Fail2Ban, iptables and config management

Fail2Ban ^

Fail2Ban is a piece of software which can watch log files and take an arbitrary action when a certain number of matches are found.

It is most commonly used to read logs from an SSH daemon in order to insert a firewall rule against hosts that repeatedly fail to log in. Hence Fail → Ban.

Wherever possible, it is best to require public key and/or multi-factor authentication for SSH login. Then, it does not matter how many times an attacker tries to guess passwords as they should never succeed. It’s just log noise.

Sadly I have some hosts where some users require password authentication to be available from the public Internet. Also, even on the hosts that can have password authentication disabled, it is irritating to see the same IPs trying over and over.

Putting SSH on a different port is not sufficient, by the way. It may cut down the log noise a little, but the advent of services that scan the entire Internet and then sell the results has meant that if you run an SSH daemon on any port, it will be found and be the subject of dictionary attacks.

So, Fail2Ban.

iptables ^

The usual firewall on Linux is iptables. By default, when Fail2Ban wants to block an IP address it will insert a rule and then when the block expires it will remove it again.

iptables Interaction With Configuration Management ^

I’ve had all my hosts in configuration management for about 10 years now, and that includes the firewall setup. First it was Puppet but these days it is Ansible.

That worked great when the firewall rules were only managed in the config management, but Fail2Ban introduces firewall changes itself.

Now, it’s been many years since I moved on from Puppet so perhaps a way around this has been found there now. At the time though, I was using the Puppetlabs firewall module and it really did not like seeing changes from outside itself. It would keep reverting them.

It was possible to tell it not to meddle with rules that it didn’t add, but it never did work completely correctly. I would still see changes at every run.

Blackholes To The Rescue ^

I never did manage to come up with a way to control the firewall rules in Puppet but still allow Fail2Ban to add and remove its rules and chains, without there being modifications at every Puppet run.

Instead I sidestepped the problem by using the “route” action of Fail2Ban instead of the “iptables” action. The “route” action simply inserts a blackhole route, as if you did this at the command line:

# ip route add blackhole 192.168.1.1

That blocks all traffic to/from that IP address. Some people may have wanted to only block SSH traffic from those hosts but in my view those hosts are bad actors and I am happy to drop all traffic from/to them.
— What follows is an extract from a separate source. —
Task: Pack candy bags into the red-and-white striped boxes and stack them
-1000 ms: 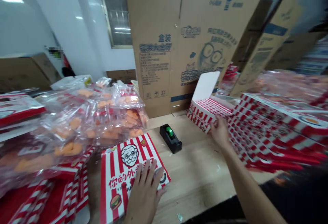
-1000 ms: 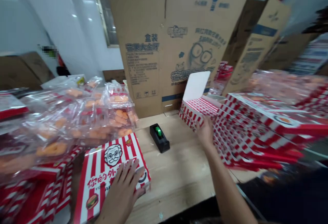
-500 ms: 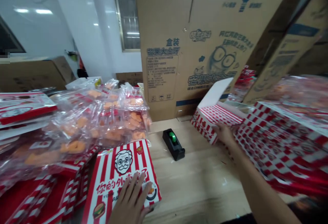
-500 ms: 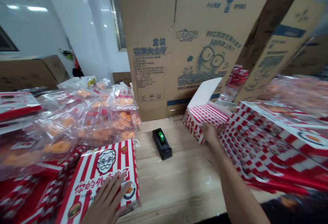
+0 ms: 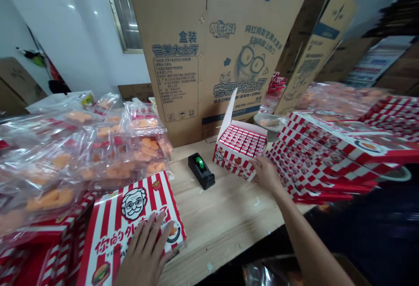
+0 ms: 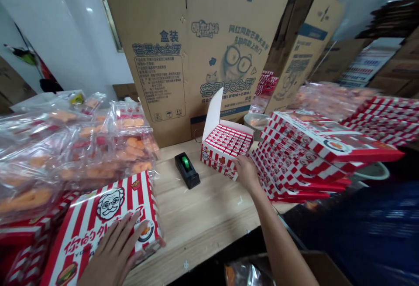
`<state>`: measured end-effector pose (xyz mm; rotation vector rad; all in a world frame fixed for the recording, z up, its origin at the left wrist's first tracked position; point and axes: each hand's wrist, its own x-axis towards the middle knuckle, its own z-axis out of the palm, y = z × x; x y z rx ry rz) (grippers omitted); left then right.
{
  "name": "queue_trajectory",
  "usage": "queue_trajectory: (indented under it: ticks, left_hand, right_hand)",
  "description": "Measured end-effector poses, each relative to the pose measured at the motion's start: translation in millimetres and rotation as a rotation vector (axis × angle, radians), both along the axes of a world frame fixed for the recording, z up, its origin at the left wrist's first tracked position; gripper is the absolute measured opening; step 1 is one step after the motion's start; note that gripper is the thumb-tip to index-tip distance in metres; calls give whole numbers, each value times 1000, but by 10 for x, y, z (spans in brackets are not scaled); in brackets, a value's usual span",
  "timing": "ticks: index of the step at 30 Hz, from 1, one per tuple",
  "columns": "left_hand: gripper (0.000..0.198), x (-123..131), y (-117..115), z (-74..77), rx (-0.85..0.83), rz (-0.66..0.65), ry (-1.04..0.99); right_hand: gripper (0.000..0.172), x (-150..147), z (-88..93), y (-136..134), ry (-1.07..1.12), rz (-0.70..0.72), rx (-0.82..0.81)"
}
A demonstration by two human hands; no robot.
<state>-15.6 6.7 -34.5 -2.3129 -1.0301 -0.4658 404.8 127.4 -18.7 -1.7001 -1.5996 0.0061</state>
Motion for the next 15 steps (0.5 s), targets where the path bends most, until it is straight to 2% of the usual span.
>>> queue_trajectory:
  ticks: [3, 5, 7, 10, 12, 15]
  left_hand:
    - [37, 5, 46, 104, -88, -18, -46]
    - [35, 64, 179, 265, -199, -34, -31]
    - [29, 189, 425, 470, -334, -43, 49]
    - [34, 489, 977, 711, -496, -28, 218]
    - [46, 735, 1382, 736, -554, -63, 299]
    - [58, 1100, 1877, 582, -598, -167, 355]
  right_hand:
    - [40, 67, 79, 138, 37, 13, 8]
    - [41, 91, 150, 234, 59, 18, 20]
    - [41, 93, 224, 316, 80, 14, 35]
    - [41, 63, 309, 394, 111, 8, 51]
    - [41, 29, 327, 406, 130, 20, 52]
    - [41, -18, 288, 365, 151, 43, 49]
Problem solved? Well, not entirely.

Multiple Jailhouse Blues ^

Fail2Ban isn’t just restricted to processing logs for one service. Taken together, the criteria for banning for a given time over a given set of log files is called a jail, and there can be multiple jails.

When using iptables as the jail action this isn’t much of an issue because the rules are added to separate iptables chains named after the jail itself, e.g. f2b-sshd. You can therefore have the same IP address appearing in multiple different chains and whichever is hit first will ban it.

A common way to configure Fail2Ban is to have one jail banning hosts that have a short burst of failures for a relatively short period of time, and then another jail that bans persistent attackers for a much longer period of time. For example, there could be an sshd jail that looks for 3 failures in 3 minutes and bans for 20 minutes, and then an sshd-hourly jail that looks for 5 failures in an hour and bans for a day.

This doesn’t work with the “route” action because there is only one routing table and you can’t have duplicate routes in it.

Initially you may think you can cause the actual execution of the actions to still succeed with something like this:

actionban   = ip route add blackhole <ip> || true
actionunban = ip route del blackhole <ip> || true

i.e. force them to always succeed even if the IP is already banned or already expired.

The problem now is that the short-term jails can remove bans that the long-term jails have added. It’s a race condition as to which order the adds and removes are done in.

Ansible iptables_raw Deal ^

As I say, I switched to Ansible quite a while ago, and for firewalling here I chose the iptables_raw module.

This has the same issues with changed rules as all my earlier Puppet efforts did.

The docs say that you can set keep_unmanaged and then rules from outside of this module won’t be meddled with. This is true, but still Ansible reports changes on every host every time. It isn’t actually doing a change, it is just noting a change.

I think this is because every time iptables_raw changes the rules, it uses iptables-save to save them out to a file. Then Fail2Ban adds and removes some rules, and next time iptables_raw compares the live rule set with the save file that it saved out last time. So there’s always changes (assuming any Fail2Ban activity).

Someone did ask about the possibility of ignoring some chains, which would be ideal for ignoring all the f2b-* chains, but the response seems to indicate that this will not be happening.

So I am still looking for a way to manage Linux host firewalls in Ansible that can ignore some chains and not want to be in sole control of all rules.

Paul mentioned that from Ansible he uses ferm, which writes rules to files before actioning them, so doesn’t suffer from this problem.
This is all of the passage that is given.